There are many issues to consider when dealing with the treatment of young offenders in the justice system. These young persons are vulnerable and a desired method of treatment needs to be obtained to ensure the children are dealt with effectively and rehabilitated to the best of their ability in order to become contributing members of society. A fairly new method which takes the place of incarceration for young people are boot camps which aim to decrease the rates of re-offending.

This alternative measure of incarceration has been utilized in the United States for over twenty years, and is, "Based on a military basic training model stressing discipline and physical conditioning." Because the origin of boot camps is American, and the idea is fairly new to Canada, most of the literature is American. Canada is slowly following in the United States' lead and developing similar programs.
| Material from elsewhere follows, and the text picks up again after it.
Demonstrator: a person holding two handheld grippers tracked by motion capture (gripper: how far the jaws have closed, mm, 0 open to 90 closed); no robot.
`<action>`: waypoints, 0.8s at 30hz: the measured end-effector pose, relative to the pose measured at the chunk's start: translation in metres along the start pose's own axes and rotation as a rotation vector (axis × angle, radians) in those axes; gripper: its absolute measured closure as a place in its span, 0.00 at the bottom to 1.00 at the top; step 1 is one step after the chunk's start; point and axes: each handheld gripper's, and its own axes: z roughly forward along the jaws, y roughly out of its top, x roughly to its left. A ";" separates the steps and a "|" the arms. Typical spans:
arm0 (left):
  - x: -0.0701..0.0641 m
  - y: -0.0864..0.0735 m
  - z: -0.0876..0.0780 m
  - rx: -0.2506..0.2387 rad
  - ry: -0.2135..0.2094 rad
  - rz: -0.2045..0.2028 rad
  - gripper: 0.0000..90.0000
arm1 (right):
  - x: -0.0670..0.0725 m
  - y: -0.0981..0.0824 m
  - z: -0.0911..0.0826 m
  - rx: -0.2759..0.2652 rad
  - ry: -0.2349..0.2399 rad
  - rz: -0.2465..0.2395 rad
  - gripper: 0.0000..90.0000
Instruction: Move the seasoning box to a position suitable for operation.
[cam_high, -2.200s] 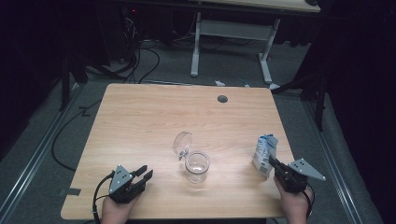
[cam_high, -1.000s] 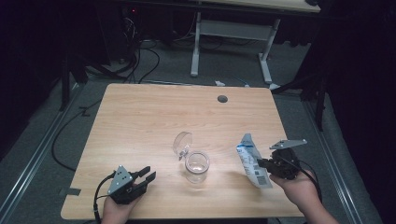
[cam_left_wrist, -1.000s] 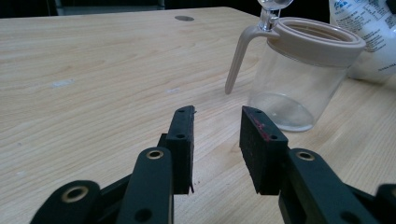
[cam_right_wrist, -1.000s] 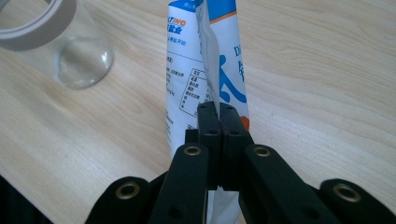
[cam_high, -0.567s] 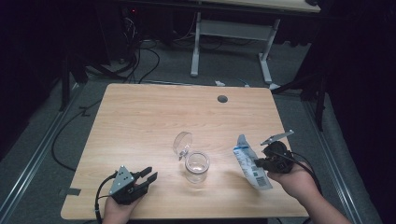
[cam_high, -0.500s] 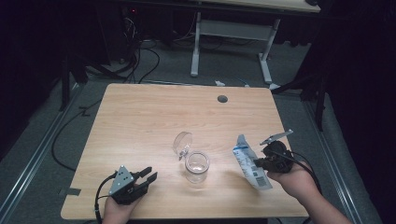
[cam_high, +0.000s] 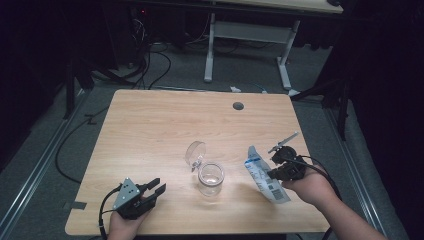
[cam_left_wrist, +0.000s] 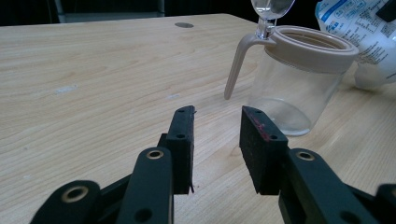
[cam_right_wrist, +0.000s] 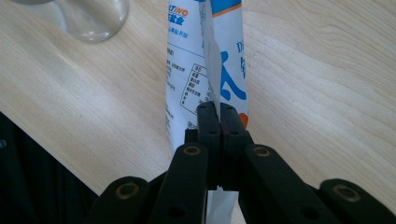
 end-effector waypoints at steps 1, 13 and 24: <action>0.000 0.000 0.000 -0.004 -0.001 -0.005 0.73 | 0.002 0.001 0.000 0.010 0.004 -0.007 1.00; -0.009 -0.005 0.005 0.019 -0.014 0.008 0.73 | 0.011 0.006 0.000 0.059 0.031 -0.017 1.00; -0.015 -0.007 0.004 0.023 -0.035 0.010 0.73 | 0.009 0.006 -0.002 0.105 0.028 -0.038 1.00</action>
"There are basically three types of boot camps: the military drilling style that focuses on strict discipline; the rehabilitative approach; and the educational/vocational model. Most of the current camps"mconcentrate on the military drill as their central theme." In 1985 the first juvenile boot camp was established in Orleans Parish, Louisiana. In 1987, only four state correctional system boot camp programs existed. In 1992 there were three pilot juvenile boot camps started in Ohio, Colorado, and Alabama. The offenders sent to these locations were non-violent offenders less than 18 years of age, and were to complete a three-month residential program and six to nine month aftercare program. However, there were reports of a lack of consistency and coordination in the aftercare programs which lead to substandard results as opposed to those high intentions of lower recidivism. By 1993 there were forty-six reported in thirty states. This number grew increasingly to...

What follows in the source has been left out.